Letters
The Evolution of Vanity
Dear Book Review Editor: I hope that you found the contents of my book interesting and feel that it should sell very well. I know that it will, and because of this it is possible that mistakes of the first limited printing will makes these books unique and could enhance their value as collectors' items. I am the type of person who; when given a lemon likes to make lemonade with it. I think that this character trait in (sic) evident in my writing. If you should decide to order, promote and or sell this book, please remind VANTAGE PRESS of their sloppy work and order books free from mistakes. Of course, you may want a few more books with the errors as an investment for the future. I am positive that my explanation of the ENTIRE PHENOMENON will be well received and will become one of the best-ever sellers. I wish YOU all the BEST. Have a GOOD LIFE. ENJOY!
Sincerely, Leo: We didn't get Evolution of Creation, but we did get a book titled Things Called Miracles. Maybe those bastards at Vantage really screwed YOUR book up ($$$)?
NOTICE REFLECTIVE HOME ADDRESSES WILL BE PAINTED ON THE CURBS ALONG YOUR STREET TOMORROW. YOUR HOME TO BE INCLUDED ONLY WITH YOUR PERMISSION. This service is provided to assure you that in an emergency Police, Fire Depts, and Ambulance services can reach your home with a minimum amount of delay. Homes that are not adequately numbered can possibly cost lives. In most cases, existing home addresses are extremely difficult to read or see at night. Your address painted on the curb with a reflective background, however, will provide your home with an easy to read REFLECTIVE home address that will insure prompt emergency services if you should ever need them.

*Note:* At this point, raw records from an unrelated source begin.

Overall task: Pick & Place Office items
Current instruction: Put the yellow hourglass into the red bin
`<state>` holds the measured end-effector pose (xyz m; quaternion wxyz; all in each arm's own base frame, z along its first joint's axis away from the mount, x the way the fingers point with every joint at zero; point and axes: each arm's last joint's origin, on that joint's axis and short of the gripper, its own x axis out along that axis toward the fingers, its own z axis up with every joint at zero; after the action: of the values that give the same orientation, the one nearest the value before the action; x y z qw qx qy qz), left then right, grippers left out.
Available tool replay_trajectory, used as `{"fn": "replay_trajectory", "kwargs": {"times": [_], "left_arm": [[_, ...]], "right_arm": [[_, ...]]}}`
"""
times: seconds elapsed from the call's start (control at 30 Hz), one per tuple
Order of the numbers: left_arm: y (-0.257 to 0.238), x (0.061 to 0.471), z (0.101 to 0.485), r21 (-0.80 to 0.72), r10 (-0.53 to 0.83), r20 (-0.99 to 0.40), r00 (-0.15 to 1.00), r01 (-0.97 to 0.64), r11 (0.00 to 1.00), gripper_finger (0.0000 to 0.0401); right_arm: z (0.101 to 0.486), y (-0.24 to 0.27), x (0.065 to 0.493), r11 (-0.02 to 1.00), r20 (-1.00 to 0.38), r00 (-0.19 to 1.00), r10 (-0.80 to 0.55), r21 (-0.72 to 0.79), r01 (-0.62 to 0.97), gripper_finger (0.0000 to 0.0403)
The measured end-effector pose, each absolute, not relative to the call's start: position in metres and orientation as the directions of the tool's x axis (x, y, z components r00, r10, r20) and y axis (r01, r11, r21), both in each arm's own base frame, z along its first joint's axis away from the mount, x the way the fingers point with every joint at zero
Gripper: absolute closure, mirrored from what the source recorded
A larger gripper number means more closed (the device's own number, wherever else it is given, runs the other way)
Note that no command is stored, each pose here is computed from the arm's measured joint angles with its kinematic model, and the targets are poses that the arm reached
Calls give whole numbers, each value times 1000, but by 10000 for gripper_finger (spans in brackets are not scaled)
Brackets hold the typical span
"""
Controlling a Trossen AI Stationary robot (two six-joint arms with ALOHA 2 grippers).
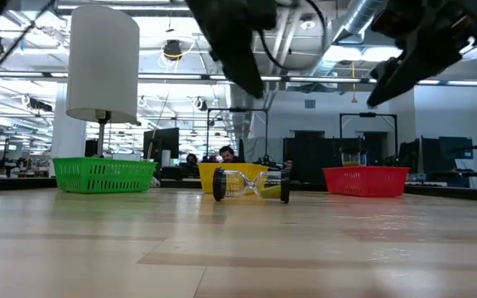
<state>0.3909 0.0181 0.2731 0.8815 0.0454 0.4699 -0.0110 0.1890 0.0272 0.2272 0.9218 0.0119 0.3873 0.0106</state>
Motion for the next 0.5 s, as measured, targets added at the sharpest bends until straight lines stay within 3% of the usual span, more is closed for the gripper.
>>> {"fn": "replay_trajectory", "kwargs": {"times": [0.17, 0.33, 0.5], "left_arm": [[18, 344, 289, 113, 124, -742, 658, -60, 992, 226], [17, 301, 284, 56, 139, -601, 787, -132, 990, 225], [15, 266, 274, 13, 144, -459, 877, -156, 988, 225]], "right_arm": [[209, 29, 211, 1000, -740, 672, 15, 2, -20, 189], [193, 26, 250, 999, -645, 763, -39, -14, 39, 193], [178, 20, 267, 997, -621, 781, -64, -81, 17, 208]]}}
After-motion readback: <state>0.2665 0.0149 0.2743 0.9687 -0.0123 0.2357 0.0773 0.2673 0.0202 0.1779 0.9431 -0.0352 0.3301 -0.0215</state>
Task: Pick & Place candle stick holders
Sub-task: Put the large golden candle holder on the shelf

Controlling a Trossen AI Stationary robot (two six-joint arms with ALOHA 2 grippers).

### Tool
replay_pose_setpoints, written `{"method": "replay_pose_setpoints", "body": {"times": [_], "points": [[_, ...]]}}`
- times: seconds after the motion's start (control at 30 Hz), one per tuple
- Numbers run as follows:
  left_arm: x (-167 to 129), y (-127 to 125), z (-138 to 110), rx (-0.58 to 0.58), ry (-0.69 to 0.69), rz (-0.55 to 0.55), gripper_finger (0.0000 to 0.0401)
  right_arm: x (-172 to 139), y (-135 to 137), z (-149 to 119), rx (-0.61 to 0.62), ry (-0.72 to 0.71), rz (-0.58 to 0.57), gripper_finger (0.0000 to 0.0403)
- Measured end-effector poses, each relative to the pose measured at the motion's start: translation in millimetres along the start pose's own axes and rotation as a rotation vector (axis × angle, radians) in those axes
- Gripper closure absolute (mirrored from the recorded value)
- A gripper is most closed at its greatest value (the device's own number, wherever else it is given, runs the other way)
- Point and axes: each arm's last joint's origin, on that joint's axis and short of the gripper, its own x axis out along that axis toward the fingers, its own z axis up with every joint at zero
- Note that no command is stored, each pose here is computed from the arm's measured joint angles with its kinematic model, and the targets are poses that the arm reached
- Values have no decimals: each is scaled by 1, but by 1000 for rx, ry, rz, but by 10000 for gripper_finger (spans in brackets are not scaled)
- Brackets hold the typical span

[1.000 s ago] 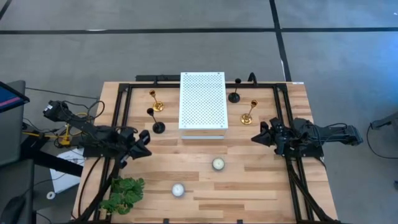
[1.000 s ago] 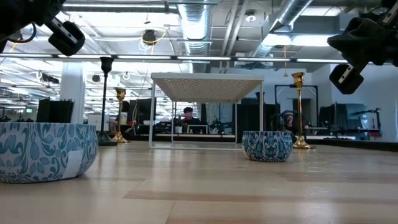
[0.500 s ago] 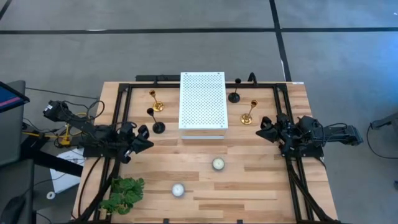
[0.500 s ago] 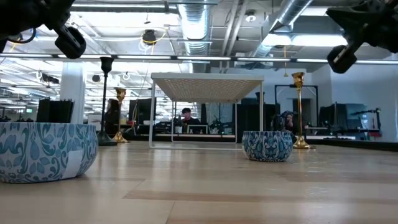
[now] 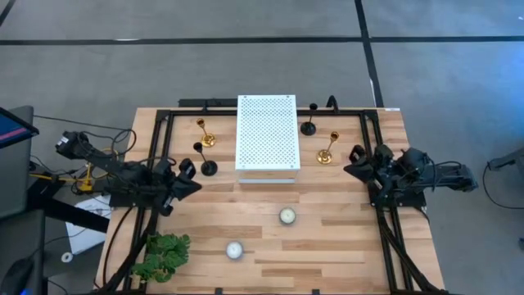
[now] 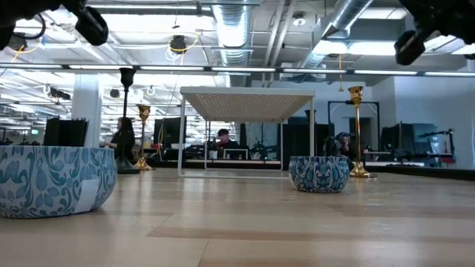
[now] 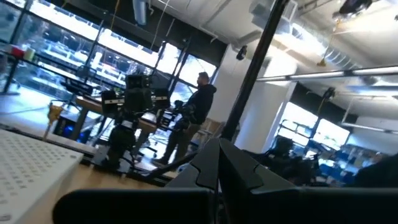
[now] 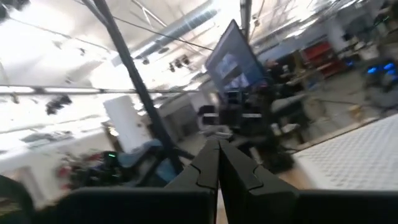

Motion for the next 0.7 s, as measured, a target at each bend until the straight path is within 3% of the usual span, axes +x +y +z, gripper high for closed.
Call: {"method": "replay_pose_setpoints", "body": {"times": [0.27,0.53,0.7], "points": [[16,-3,2,33,36,121,395,-9,11,31,-49,81,-178,403],[41,-14,22,171,36,192,395,-12,28,68,-133,49,-234,403],[58,-23,39,237,141,250,395,1,34,83,-205,100,-267,403]]}}
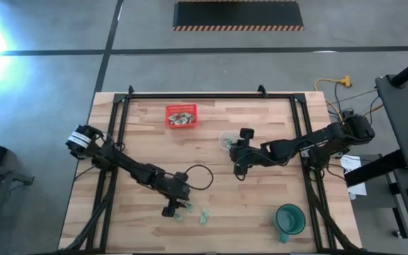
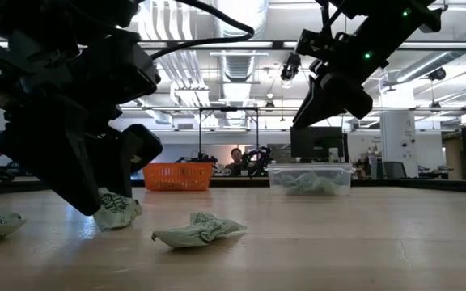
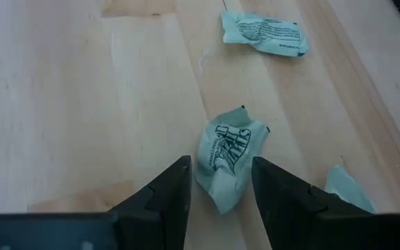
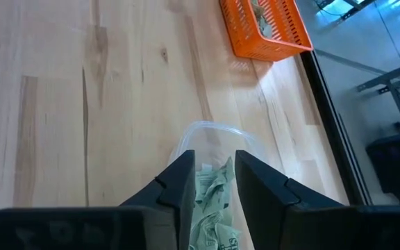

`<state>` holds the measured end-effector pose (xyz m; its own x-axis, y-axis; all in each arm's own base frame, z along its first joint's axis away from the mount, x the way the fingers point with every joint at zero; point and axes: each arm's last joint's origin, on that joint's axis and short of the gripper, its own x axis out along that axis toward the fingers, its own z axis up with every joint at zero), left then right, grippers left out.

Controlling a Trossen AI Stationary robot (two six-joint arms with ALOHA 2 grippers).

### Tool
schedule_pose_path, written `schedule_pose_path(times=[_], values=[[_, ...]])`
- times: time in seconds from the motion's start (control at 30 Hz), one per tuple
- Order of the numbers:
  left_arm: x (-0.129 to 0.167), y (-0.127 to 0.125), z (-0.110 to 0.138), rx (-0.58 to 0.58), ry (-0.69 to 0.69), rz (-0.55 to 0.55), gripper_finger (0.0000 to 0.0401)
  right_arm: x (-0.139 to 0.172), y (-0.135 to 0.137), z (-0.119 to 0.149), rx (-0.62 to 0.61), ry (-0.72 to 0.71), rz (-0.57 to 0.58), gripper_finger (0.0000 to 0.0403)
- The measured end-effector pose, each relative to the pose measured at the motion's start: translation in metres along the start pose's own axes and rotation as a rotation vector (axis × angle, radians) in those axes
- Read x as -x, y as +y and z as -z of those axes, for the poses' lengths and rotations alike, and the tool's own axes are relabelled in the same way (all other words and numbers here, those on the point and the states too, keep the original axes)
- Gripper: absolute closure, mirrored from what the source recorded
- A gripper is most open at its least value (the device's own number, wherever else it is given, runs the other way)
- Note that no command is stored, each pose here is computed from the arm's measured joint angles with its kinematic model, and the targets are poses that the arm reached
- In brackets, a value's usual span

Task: Pick and place items into bin
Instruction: Put the green stevia packet into the orange bin

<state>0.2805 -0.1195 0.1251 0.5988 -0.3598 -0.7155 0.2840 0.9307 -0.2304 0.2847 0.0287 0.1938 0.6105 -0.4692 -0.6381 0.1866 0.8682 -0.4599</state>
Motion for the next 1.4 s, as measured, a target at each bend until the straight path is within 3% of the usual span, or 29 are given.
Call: schedule_pose_path(times=[0.2, 0.57, 0.77, 0.9, 1.13, 1.2, 1.27, 1.4], values=[[0.0, 0.0, 0.0, 0.0, 0.001, -0.002, 0.0276, 0.0, 0.0, 0.0, -0.005, -0.003, 0.0, 0.0308], [0.002, 0.0, 0.0, -0.007, 0.006, -0.001, 0.0389, 0.0, 0.0, -0.002, -0.012, -0.014, 0.001, 0.0319], [0.016, -0.001, -0.008, -0.075, -0.021, -0.05, 0.0394, 0.0, 0.0, -0.002, -0.013, -0.016, 0.001, 0.0316], [0.037, 0.002, -0.019, -0.161, -0.051, -0.258, 0.0394, 0.0, 0.0, -0.002, -0.014, -0.019, 0.001, 0.0321], [0.083, 0.017, -0.029, -0.275, -0.095, -0.941, 0.0393, 0.0, 0.0, -0.002, -0.014, -0.022, 0.001, 0.0329], [0.095, 0.022, -0.033, -0.293, -0.097, -1.087, 0.0393, 0.0, 0.0, -0.003, -0.011, -0.023, 0.0, 0.0331], [0.106, 0.027, -0.036, -0.312, -0.079, -1.195, 0.0393, 0.0, 0.0, -0.003, -0.014, -0.027, 0.001, 0.033], [0.126, 0.044, -0.042, -0.298, -0.052, -1.301, 0.0393, 0.0, 0.0, -0.004, -0.013, -0.032, 0.001, 0.0327]])
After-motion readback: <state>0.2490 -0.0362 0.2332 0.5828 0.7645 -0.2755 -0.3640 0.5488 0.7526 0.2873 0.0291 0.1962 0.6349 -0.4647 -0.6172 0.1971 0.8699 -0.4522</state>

Please Select One The fire department? "Are you sure that's the house? I mean, it's on fire and all, but..." "Look! Over yonder! The reflective home address!" "TURN ON THE HOSES!"
Dear Mark: It has been a long time since we last corresponded. I take you to task for daring to suggest that I don't recall being published in your illustrious magazine. In fact, I challenge you to a duel [I choose the Nerf Arrowstorm - Ed.]. How could I ever forget? Well, enough of this dithering. Let me tell you about the reality based humor that I have to propose to you:
1) Jimmy Carter helped patch up my marriage by building a house in my backyard for me to live in when my wife and I aren't getting along.
May God hold you and yours in the palm of his hand. Shalom, and may the road rise up to greet you. Mark Morelli publishes Pah! a wonderful newsletter. To receive it, send "some stamps" to Mark Morelli / 702 Mae Street / Kent OH 44240.
Dear Sir or Ms: Almost every man at one time or another has found himself in need of a men's room while driving. Add to this predicament: an unfamiliar or potentially dangerous neighborhood, a large residential area, or a crowded expressway, perhaps bad weather and not having the time or inclination to go out of the way to search for a rest room. "THE CAR JOHN" was designed to solve these problems. Of course, "THE CAR JOHN" can be used outside the car. With a "privacy cover" (a newspaper, coat etc.) it can be used almost anywhere. Naturally one would seek out a secluded area such as a telephone booth [or a restroom - Ed.]. "THE CAR JOHN" is designed, (patent pend) to be: practical, sanitary, easy to use, safe and inexpensive. Your cost would be $7.20 a dozen. Hoping you find "THE CAR JOHN" of interest, I am looking forward to doing business with you. Thank you for your time.
Sincerely, "TURN ON THE HOSES!"
Dear Sony Reseller: Sony Electronics Inc., formerly Sony Corporation of America, shares this concern. Although we believe it would be inappropriate to use our product distribution system to promote this viewpoint. We would, however, ask that you be sensitive to the issue and that you not knowingly resell Sony products for use in nuclear weapons applications, even if that application seems relatively benign, e.g., monitors in a facility or location associated with nuclear weapons systems.